= Beginning of Section =
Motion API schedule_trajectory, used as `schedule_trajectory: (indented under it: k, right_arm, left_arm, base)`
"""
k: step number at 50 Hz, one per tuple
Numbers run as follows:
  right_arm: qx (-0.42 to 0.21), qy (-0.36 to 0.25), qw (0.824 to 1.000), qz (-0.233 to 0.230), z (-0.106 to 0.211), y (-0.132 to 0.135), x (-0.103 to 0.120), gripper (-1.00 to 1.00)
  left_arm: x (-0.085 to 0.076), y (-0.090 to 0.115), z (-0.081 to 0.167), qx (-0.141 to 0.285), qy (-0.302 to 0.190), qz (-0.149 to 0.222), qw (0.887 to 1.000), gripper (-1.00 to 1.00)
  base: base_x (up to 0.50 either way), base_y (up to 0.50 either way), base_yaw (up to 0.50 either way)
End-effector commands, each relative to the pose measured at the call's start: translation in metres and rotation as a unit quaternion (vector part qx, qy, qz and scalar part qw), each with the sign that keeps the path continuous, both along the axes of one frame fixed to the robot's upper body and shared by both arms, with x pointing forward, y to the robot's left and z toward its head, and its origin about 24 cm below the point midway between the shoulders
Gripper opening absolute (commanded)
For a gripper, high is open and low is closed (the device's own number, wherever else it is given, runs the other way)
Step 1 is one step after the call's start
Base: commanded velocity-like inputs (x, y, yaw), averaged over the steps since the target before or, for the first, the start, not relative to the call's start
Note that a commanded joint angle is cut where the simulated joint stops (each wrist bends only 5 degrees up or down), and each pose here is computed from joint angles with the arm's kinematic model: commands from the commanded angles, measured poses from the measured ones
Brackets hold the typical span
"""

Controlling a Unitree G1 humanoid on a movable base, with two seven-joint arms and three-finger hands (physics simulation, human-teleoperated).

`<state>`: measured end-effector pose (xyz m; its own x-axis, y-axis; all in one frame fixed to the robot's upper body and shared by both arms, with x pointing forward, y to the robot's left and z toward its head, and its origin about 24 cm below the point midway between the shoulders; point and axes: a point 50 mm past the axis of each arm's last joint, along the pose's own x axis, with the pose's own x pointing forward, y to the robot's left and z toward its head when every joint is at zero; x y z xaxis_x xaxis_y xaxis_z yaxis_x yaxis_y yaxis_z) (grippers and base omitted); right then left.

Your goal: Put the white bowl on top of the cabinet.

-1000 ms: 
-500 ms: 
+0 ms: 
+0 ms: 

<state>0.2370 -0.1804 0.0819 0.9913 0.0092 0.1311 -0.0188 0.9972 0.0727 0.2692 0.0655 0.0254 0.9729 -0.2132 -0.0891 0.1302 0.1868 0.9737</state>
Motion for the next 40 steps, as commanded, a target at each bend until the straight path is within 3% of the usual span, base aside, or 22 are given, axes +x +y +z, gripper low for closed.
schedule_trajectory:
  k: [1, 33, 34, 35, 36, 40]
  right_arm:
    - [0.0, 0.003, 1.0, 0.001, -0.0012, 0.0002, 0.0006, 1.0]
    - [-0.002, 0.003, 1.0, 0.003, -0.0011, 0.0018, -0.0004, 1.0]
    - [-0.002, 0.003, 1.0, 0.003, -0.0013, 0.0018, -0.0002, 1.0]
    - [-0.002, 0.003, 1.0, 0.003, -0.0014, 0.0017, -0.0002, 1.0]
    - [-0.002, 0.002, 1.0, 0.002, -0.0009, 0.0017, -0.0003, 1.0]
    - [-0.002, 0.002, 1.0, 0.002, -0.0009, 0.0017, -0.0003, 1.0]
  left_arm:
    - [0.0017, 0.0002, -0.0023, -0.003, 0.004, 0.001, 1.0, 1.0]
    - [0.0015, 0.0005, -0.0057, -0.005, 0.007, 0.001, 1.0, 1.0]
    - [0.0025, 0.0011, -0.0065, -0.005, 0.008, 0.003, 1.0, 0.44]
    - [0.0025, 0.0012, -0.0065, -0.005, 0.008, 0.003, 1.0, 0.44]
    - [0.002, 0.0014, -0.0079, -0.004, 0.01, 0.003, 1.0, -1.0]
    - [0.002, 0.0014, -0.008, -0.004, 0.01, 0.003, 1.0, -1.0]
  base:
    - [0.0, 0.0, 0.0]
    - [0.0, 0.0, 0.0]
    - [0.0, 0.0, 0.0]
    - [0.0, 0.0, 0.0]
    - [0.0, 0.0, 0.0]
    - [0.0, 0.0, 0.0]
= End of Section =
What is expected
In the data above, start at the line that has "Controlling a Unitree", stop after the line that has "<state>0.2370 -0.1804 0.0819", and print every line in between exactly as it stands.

Written solution
Controlling a Unitree G1 humanoid on a movable base, with two seven-joint arms and three-finger hands (physics simulation, human-teleoperated).

`<state>`: measured end-effector pose (xyz m; its own x-axis, y-axis; all in one frame fixed to the robot's upper body and shared by both arms, with x pointing forward, y to the robot's left and z toward its head, and its origin about 24 cm below the point midway between the shoulders; point and axes: a point 50 mm past the axis of each arm's last joint, along the pose's own x axis, with the pose's own x pointing forward, y to the robot's left and z toward its head when every joint is at zero; x y z xaxis_x xaxis_y xaxis_z yaxis_x yaxis_y yaxis_z) (grippers and base omitted); right then left.

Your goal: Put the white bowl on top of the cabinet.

-1000 ms: 
-500 ms: 
+0 ms: 
+0 ms: 

<state>0.2370 -0.1804 0.0819 0.9913 0.0092 0.1311 -0.0188 0.9972 0.0727 0.2692 0.0655 0.0254 0.9729 -0.2132 -0.0891 0.1302 0.1868 0.9737</state>

With this, the answer is done.